Alan Gelder, Senior Vice President for Refining, Chemical compounds & Oil Markets at Wooden Mackenzie, famous: “The long-term outlook factors to structurally weaker oil costs than in our pre-conflict base case if importing nations speed up efforts to cut back oil dependence.
“If electrification advances extra aggressively and oil imports are displaced, this may add additional downward stress on costs, with Brent probably trending US$10/bbl decrease than the fast peace situation within the medium/long-term. This outlook is, nevertheless, challenged by each the tempo of the vitality transition and better vitality prices for oil-importing economies that search to cut back reliance on hydrocarbons.”
LNG market in retailer for extended disruption
Wooden Mackenzie’s report finds that the worldwide LNG market faces various levels of disruption underneath every of the three eventualities, with ‘Fast Peace’ declaring that LNG markets stay tight by summer time 2027, as Gulf export amenities recuperate steadily and development delays gradual the subsequent wave of provide development from the area.

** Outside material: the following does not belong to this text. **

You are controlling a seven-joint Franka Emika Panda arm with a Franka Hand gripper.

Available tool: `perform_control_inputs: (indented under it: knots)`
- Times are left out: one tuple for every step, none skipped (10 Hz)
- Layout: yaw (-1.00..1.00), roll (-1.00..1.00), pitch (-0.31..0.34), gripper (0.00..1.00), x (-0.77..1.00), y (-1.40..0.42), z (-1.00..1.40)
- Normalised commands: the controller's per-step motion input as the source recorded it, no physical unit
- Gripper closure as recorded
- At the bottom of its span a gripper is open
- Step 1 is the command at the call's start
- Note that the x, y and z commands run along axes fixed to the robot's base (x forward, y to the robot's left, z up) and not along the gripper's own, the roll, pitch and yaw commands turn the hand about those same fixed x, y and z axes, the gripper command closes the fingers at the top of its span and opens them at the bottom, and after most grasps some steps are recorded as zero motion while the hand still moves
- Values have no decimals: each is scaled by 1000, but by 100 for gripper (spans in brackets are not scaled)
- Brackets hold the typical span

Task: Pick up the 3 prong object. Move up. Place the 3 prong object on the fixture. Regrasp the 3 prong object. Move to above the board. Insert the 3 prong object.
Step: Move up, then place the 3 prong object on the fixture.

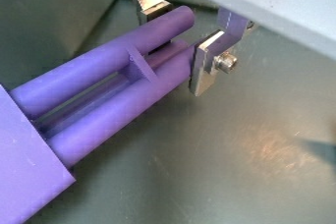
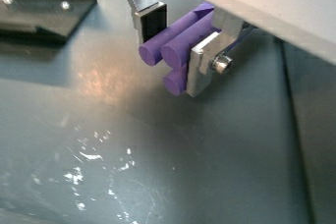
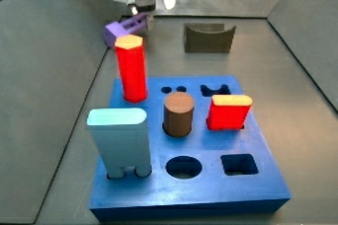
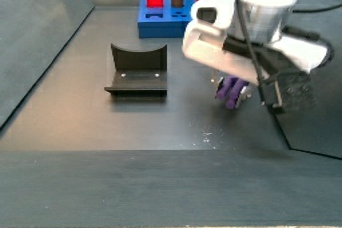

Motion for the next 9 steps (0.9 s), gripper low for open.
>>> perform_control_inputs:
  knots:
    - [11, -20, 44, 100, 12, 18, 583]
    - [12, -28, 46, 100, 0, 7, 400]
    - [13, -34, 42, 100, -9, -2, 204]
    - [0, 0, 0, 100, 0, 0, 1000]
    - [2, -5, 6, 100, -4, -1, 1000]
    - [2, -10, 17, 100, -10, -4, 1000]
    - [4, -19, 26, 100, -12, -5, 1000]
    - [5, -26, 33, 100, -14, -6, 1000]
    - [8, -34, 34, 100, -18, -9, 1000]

The corporate underscores {that a} main world LNG enlargement stays underway, with provide anticipated to extend by round 200 mtpa by 2031, roughly 50% above present ranges, however the anticipated oversupply is predicted to be delayed quite than eradicated.
The agency expects that U.S. LNG cargo cancellations could ultimately be required to rebalance the market, with European TTF costs within the early 2030s nearly half of 2026 ranges of round $14/mmbtu, however costs are then anticipated to stage a restoration by to 2035.
Below WoodMac’s ‘Prolonged Disruption’ situation, the market outlook turns into considerably extra extreme, with a number of the Gulf area’s current 85 mtpa of LNG provide probably completely misplaced, whereas round 75 mtpa of capability that’s presently underneath development faces multi-year delays. Because of this world LNG provide may very well be on common 70 mtpa decrease than anticipated earlier than the battle.
Massimo Di Odoardo, Vice President of Fuel and LNG Analysis at Wooden Mackenzie, acknowledged: “Persistent provide uncertainty would speed up efforts to diversify away from imported LNG, supporting coal resilience and sooner development in renewables and electrification throughout Asia and Europe.
“LNG costs would stay elevated by to 2030 supporting investments in new LNG exterior the Gulf, however decrease long-term demand would danger undermining the business’s future views.”
Additional vitality market fragmentation on the playing cards
Wooden Mackenzie suggests {that a} extended battle might speed up structural adjustments throughout world vitality markets past the speedy provide shock, as intermittent disruption might proceed even after the Strait of Hormuz reopens, reinforcing the geopolitical danger connected to each oil and LNG commerce flows, making a extra risky pricing atmosphere, and growing stress on import-dependent economies to strengthen vitality safety.
Inside the ‘Prolonged Disruption’ situation, the agency’s evaluation signifies that nations throughout Europe and Asia intensify efforts to cut back hydrocarbon dependence by accelerated electrification. Concurrently, resource-rich producers exterior the Gulf, together with U.S. LNG exporters, profit from rising demand for provide diversification.
The corporate’s report spotlights the rising strategic significance of essential minerals provide chains, as sooner electrification and renewable deployment drive stronger demand for metals wanted throughout clear vitality applied sciences.
Martin concluded: “The implications of an prolonged disruption would lengthen properly past vitality markets. It could take a look at the resilience of world commerce, industrial provide chains and financial development concurrently, reinforcing the urgency of attaining a decision.”